5 - Live life on your terms - and help others live on theirs. I was extraordinarily close to my mom's parents, Betty and George. My mom and her siblings really helped advocate for them in their last years - ensuring they got the care they needed and the best conditions to maintain a dignified, worthy quality of life. They were married 68 years and after finally being moved into the same room at the rehab facility, died in their sleep, just 8 days a part. My mom has never shied away from the hardships in life and encourages us to face them head on and make the absolute best of them, helping to ensure we can live the lives that suit us best until the very end.
6 - It's not a deficit if you look at it the right way. In college, when I was diagnosed with Attention Deficit Disorder, my mom didn't bat an eye. She helped me see immediately it wasn't a disability, but an opportunity to know myself - and my brain - better. She quickly highlighted the strengths of my particular affliction: ability to hyper focus, increased intelligence, quick on my feet. She reminded me that ADD/ADHD folx make the best ER doctors and encouraged me to take on my diagnosis with acceptance instead of shame.
7 - Let others love you for who you are. This is the one that tops them all. The lesson on love I live daily and am grateful for beyond words.
In high school, my mom found out I smoked cigarettes and I was so ashamed. I was sure I would be in trouble but she reacted by making ashtrays from flower pots + sand to put on our porch. "If you're going to smoke, I don't want you sneaking around - I'd rather you just do it here."
ACCEPTANCE. Full stop.
Of course she preferred I not smoke, but since I was, she embraced me anyways. She was most hurt that I hadn't told her. She told me these words, which I've come to repeat to myself over and over again:
"Katie, when you love someone or someone loves you, you cannot pick and choose the things you give them. You have to give them all of who you are. And they either love you or they don't - but at least they love you for who you are."
This absolutely sums up my mom's position on love - and on life. She is here to call us out and hold our feet to the fire in the kindest, most compassionate way possible. She is here to hold our hands as we face our fears head on. She is here to remind us we are powerful, we are grounded, we are capable of greatness. She is here to cook the world's best food and recommend the very best books for each occasion (though, fair warning, she can stomach far sadder books than I).
She continues to evolve over the years, not being afraid of who she is and finding more ways to express and honor herself and those she loves.

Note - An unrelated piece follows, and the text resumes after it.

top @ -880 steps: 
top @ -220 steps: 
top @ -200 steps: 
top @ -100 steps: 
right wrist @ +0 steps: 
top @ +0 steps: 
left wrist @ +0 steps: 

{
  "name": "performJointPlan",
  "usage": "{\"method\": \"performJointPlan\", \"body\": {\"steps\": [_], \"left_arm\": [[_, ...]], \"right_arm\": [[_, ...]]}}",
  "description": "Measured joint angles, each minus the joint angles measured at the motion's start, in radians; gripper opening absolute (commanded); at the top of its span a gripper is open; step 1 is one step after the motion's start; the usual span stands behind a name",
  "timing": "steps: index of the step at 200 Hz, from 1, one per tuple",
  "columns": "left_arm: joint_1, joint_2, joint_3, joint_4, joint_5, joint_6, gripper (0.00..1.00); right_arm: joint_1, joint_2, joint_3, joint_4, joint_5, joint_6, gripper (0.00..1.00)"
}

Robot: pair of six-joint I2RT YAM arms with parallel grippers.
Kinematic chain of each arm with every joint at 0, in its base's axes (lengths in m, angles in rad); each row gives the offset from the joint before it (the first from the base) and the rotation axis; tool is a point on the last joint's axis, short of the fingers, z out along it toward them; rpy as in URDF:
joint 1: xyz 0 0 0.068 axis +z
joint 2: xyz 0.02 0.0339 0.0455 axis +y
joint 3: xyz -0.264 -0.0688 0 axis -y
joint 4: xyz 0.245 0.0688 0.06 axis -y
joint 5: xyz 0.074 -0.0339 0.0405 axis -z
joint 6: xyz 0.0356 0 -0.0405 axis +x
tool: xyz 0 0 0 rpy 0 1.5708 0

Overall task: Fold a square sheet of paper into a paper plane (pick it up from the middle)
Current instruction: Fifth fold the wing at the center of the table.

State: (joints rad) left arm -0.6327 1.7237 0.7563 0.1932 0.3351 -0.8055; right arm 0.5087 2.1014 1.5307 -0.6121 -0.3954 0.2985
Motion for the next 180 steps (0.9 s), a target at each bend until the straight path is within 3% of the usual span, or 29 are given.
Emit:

I am so greatly inspired by her and infinitely blessed that I was chosen to be her daughter. She has given me power to do so many things and the moments I catch myself acting in ways she would, I feel the deepest sense of pride.
I live far away from her, but carry her in my heart and in my ear through nearly every moment of my day. I feel so connected to her because she has made sure we keep a true, honest, dynamic relationship since I was a girl.
My wish for her today is that I can honor her by being half the mother she has been to me to my own daughter. This will be an extraordinary accomplishment and legacy. And in the meantime, I treasure every story, every lesson and look forward to the memories and morals to come.
Cheers to you, Ma Woo!!! 70 looks GREAT on you.